Money laundering by gangs has emerged as one of the main reasons why the Internal Affairs Department refused to allow Tauranga motorcycle club The Filthy Few to run its annual raffle.
The gang had applied to the department last year for a gambling licence to allow it to raffle a motorcycle as part of its Metal Mania custom motorcycle and car show.
Details of why Internal Affairs declined the application were revealed in submissions to the Gambling Commission in June.
The commission was hearing an application for costs of $10,000 from The Filthy Few after the club successfully challenged the department's decision.
The department told the commission that it was concerned at "the potential for the [gambling] licence to be used to allow the group to launder money under the auspices of running a raffle".
The Filthy Few's lawyer, Paul Mabey QC, argued that the department's decision on November 18, 2011 to decline the application had breached natural justice.
He said the department had failed to assess the merits of The Filthy Few's application and rubber-stamped a police objection without reference back to the club.

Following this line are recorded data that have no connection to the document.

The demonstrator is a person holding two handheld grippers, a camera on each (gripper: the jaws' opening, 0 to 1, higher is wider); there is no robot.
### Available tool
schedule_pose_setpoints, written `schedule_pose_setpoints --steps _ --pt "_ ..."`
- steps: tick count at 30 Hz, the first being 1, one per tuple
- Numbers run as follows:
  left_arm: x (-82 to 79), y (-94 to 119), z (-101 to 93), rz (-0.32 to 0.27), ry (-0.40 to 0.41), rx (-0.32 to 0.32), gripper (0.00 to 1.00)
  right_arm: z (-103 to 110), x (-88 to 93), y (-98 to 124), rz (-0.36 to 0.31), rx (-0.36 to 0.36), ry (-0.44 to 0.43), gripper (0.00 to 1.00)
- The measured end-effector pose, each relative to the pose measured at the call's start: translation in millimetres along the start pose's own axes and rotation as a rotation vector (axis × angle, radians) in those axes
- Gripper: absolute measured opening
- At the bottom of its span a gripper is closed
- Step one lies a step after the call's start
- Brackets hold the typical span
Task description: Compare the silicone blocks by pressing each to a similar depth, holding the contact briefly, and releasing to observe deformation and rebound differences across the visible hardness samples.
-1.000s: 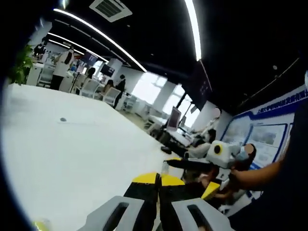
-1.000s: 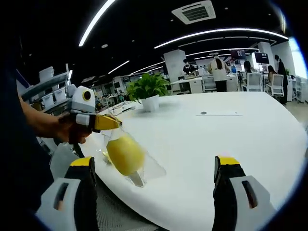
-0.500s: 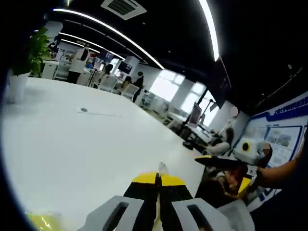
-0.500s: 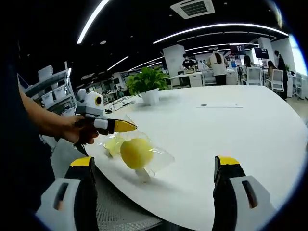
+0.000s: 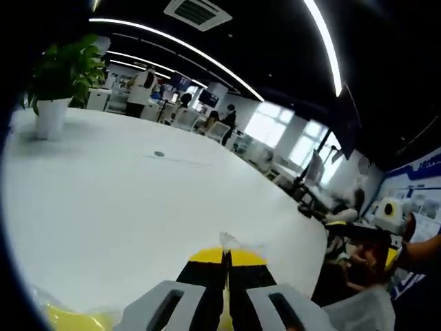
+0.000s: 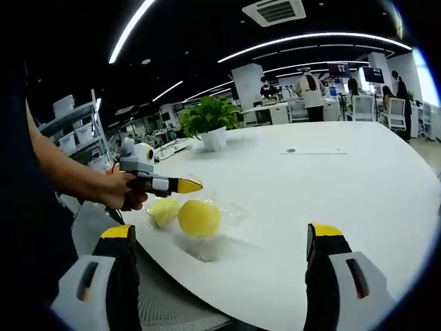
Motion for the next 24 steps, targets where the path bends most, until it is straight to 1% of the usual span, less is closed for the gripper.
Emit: schedule_pose_setpoints --steps 3,4,5,7,9,11,12,13,14,15,19,21,22,23,24 --pt "2.8 0.4 8.5 0.007 -0.006 -0.032 0.0 1.7 2.5 -1.6 0.006 -0.004 -0.003 0.96" --pt "4.0 0.5 12.4 0.006 -0.026 -0.046 0.0 2.7 3.4 -2.3 0.008 -0.007 -0.004 0.96" --pt "4.2 -0.3 14.3 0.005 -0.018 -0.047 0.0 3.3 3.8 -2.6 0.009 -0.008 -0.005 0.96" --pt "6.3 -0.7 18.6 0.009 0.035 -0.059 0.0 5.1 4.1 -3.3 0.011 -0.011 -0.009 0.96" --pt "13.6 -0.1 25.6 0.053 0.091 -0.092 0.0 6.2 4.7 -3.6 0.011 -0.012 -0.012 0.96" --pt "17.0 -2.4 29.4 0.055 0.069 -0.094 0.0 6.2 6.5 -3.5 0.016 -0.012 -0.016 0.96" --pt "19.3 -3.5 32.3 0.065 0.073 -0.118 0.0 6.3 7.4 -3.5 0.02 -0.012 -0.016 0.96" --pt "20.0 -4.5 34.4 0.068 0.049 -0.116 0.0 6.5 7.9 -3.3 0.022 -0.013 -0.016 0.96" --pt "20.9 -5.4 34.6 0.072 0.05 -0.115 0.0 6.7 8.2 -3.2 0.023 -0.013 -0.016 0.96" --pt "20.9 -6.6 35.5 0.071 0.054 -0.129 0.0 6.8 8.5 -2.9 0.023 -0.012 -0.016 0.96" --pt "22.6 -8.5 38.6 0.08 0.024 -0.124 0.0 5.5 9.5 -2.5 0.028 -0.002 -0.03 0.96" --pt "25.3 -9.0 42.5 0.104 -0.01 -0.131 0.0 4.2 10.6 -3.1 0.03 -0.002 -0.028 0.96" --pt "28.7 -7.5 46.8 0.145 -0.068 -0.135 0.0 4.8 10.2 -3.5 0.03 -0.003 -0.028 0.96" --pt "30.8 -7.3 49.1 0.166 -0.085 -0.137 0.01 5.1 9.8 -4.2 0.029 -0.004 -0.029 0.96" --pt "32.1 -8.0 50.3 0.164 -0.069 -0.137 0.01 5.1 9.6 -4.8 0.029 -0.004 -0.03 0.96"
Point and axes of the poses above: the point that each gripper's makers call its tool centre point, and the gripper's own axes: y roughly backward along the fingers, z roughly to its left, x roughly out of its underside, the point moved 6 cm from there along y, roughly backward along the fingers, and after that the axes turned 11 degrees about -z, right-handed, at the moved point
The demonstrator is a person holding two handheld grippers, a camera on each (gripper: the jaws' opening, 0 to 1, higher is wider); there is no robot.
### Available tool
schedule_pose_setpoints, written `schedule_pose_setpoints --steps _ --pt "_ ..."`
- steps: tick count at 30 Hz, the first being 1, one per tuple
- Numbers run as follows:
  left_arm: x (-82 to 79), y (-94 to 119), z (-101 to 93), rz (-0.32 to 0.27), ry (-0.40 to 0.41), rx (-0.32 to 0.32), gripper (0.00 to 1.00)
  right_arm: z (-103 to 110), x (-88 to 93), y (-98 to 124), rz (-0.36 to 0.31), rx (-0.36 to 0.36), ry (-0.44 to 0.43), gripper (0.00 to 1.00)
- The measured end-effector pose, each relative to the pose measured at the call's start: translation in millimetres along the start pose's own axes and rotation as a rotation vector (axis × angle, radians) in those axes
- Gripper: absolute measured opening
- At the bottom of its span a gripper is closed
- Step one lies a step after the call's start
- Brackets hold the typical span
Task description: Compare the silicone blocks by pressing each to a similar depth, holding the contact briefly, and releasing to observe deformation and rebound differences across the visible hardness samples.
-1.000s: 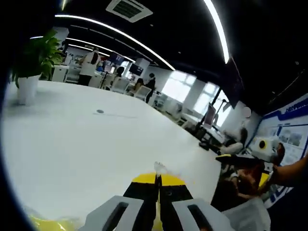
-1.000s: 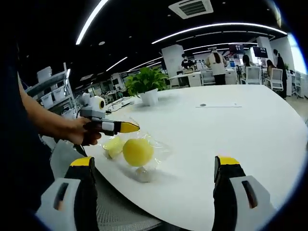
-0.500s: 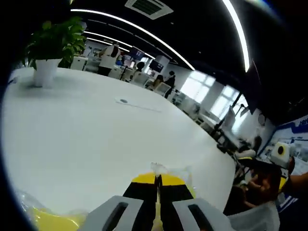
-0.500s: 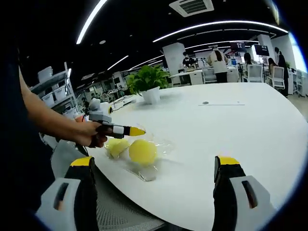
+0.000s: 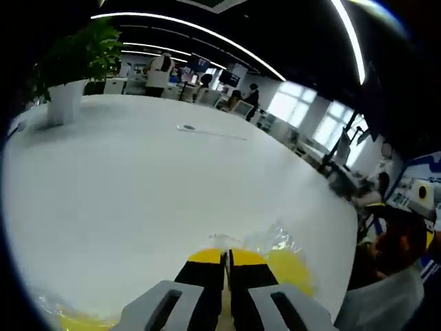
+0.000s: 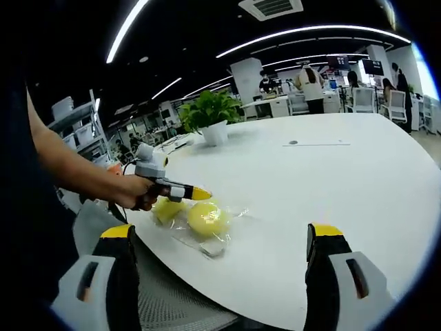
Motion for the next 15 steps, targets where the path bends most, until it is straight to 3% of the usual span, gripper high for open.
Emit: schedule_pose_setpoints --steps 6,12,15 --pt "5.1 -0.9 9.7 0.032 0.032 -0.019 0.02 -0.3 -0.3 -2.6 0.001 -0.002 -0.005 0.96" --pt "5.0 -2.9 9.6 0.054 -0.038 -0.029 0.04 1.2 1.5 -2.7 0.01 -0.007 -0.003 0.96" --pt "5.5 -3.9 12.9 0.066 -0.022 -0.038 0.05 0.4 0.9 -2.5 0.008 -0.004 -0.005 0.96"
Point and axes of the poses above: the point that each gripper's makers call its tool centre point, and the gripper's own axes: y roughly backward along the fingers, z roughly to its left, x roughly out of its underside, the point moved 6 cm from there along y, roughly backward along the fingers, and after that the axes turned 11 degrees about -z, right-handed, at the moved point
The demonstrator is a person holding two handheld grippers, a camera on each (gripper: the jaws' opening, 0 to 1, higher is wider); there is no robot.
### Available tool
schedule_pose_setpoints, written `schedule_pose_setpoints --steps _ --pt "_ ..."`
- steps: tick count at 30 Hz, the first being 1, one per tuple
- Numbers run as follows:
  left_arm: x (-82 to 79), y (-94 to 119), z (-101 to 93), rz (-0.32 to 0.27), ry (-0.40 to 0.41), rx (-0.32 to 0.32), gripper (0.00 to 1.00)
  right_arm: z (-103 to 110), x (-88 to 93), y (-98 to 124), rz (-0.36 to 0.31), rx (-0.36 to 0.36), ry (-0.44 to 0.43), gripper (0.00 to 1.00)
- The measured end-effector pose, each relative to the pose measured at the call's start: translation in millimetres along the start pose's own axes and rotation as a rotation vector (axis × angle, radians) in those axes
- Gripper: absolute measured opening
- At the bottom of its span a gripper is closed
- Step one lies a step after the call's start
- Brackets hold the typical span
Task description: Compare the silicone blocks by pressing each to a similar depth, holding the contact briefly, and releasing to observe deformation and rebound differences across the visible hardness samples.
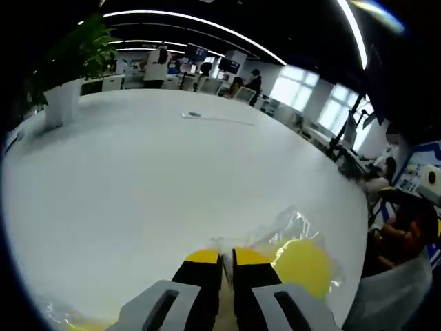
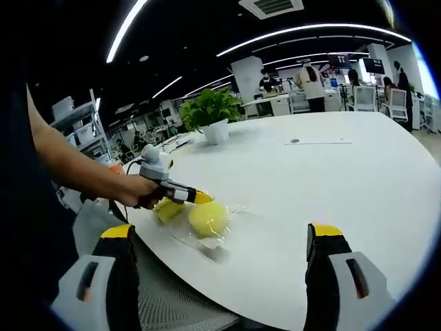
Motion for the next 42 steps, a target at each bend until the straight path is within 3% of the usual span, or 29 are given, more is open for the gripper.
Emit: schedule_pose_setpoints --steps 3,4,5,6,7,8,14,17,20,22,25,27,33,39,42 --pt "-2.8 0.1 7.1 0.014 0.0 -0.045 0.14 -0.3 -0.8 0.0 -0.001 0.0 0.001 0.96" --pt "-5.7 1.6 8.6 0.017 0.061 -0.085 0.2 -0.4 -1.0 0.2 -0.001 0.001 0.002 0.96" --pt "-17.9 1.9 7.7 -0.027 0.141 -0.112 0.25 -0.9 -1.1 0.5 -0.002 0.002 0.002 0.96" --pt "-31.7 2.4 1.9 -0.095 0.116 -0.052 0.33 -1.4 -1.4 1.3 -0.006 0.005 0.002 0.96" --pt "-47.1 5.3 -3.7 -0.16 0.031 0.006 0.38 -2.1 -1.6 1.8 -0.01 0.008 0.001 0.96" --pt "-53.7 8.3 -4.6 -0.176 -0.021 0.023 0.45 -2.5 -1.6 2.2 -0.013 0.012 -0.002 0.96" --pt "-93.9 39.5 -6.5 -0.235 -0.099 0.124 0.77 -0.5 -0.7 -0.9 -0.008 0.01 0.003 0.96" --pt "-107.3 60.4 -5.2 -0.238 -0.194 0.156 0.88 0.9 -2.1 -5.2 -0.002 -0.002 0.018 0.96" --pt "-120.0 86.8 3.0 -0.266 -0.21 0.152 0.94 3.1 -4.4 -10.1 -0.004 -0.011 0.025 0.96" --pt "-122.7 106.7 10.8 -0.261 -0.22 0.147 1.0 3.8 -4.1 -13.0 0.001 -0.009 0.026 0.96" --pt "-122.2 132.5 21.4 -0.272 -0.219 0.121 1.0 6.7 -4.8 -17.5 0.003 -0.012 0.03 0.96" --pt "-117.8 149.6 32.1 -0.276 -0.257 0.068 1.0 8.5 -5.9 -20.2 0.001 -0.01 0.032 0.96" --pt "-102.7 194.5 45.8 -0.291 -0.244 0.023 1.0 15.5 -6.4 -30.0 0.03 -0.006 0.046 0.96" --pt "-96.9 245.1 62.2 -0.337 -0.213 -0.03 1.0 23.5 -4.0 -25.5 0.057 0.013 0.067 0.96" --pt "-88.3 265.0 69.7 -0.319 -0.22 -0.067 1.0 25.3 -0.1 -21.1 0.067 0.04 0.072 0.96"
Point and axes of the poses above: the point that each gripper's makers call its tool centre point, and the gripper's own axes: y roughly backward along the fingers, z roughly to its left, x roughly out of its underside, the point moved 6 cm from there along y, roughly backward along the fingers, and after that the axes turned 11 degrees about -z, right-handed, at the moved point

Mr Mabey said police had sought to introduce untrue and speculative allegations against the club and that the department did not make any proper inquiry into these allegations, quoting police objections verbatim as justification for refusing the application.
He said it was not enough that the secretary for Internal Affairs recognised the merits of the club's case by withdrawing from the proceedings. "This does nothing to recompense the appellant for its costs, nor bring home to the secretary the need to act responsibly and in accordance with natural justice," Mr Mabey said.
The department said that before the application from The Filthy Few, it had been looking into concerns that organised criminal groups may be using class 3 gambling licences, including major raffles, to legitimise the holding of large amounts of cash.
"Following the review, he [the secretary] decided that closer consideration should be given to applications for class 3 operator's licences made by groups with strong criminal associations," the department said.
The police report had raised concerns about the suitability of The Filthy Few to run the raffle. It had been concerned about the criminal activities and associations of the club.
In outlining why the department had reversed its decision, the commission said the secretary had reflected on the club's relatively unblemished history in running raffles and balanced that against concerns about the club's alleged criminal activities.
"Considering all the available material, including the new material filed as part of the appeal, he [the secretary] decided to reverse his earlier decision," the commission said.
The commission said there was no breach of natural justice. The secretary had followed the statutory path for considering applications and made his decision on the basis of information presented to him at the time.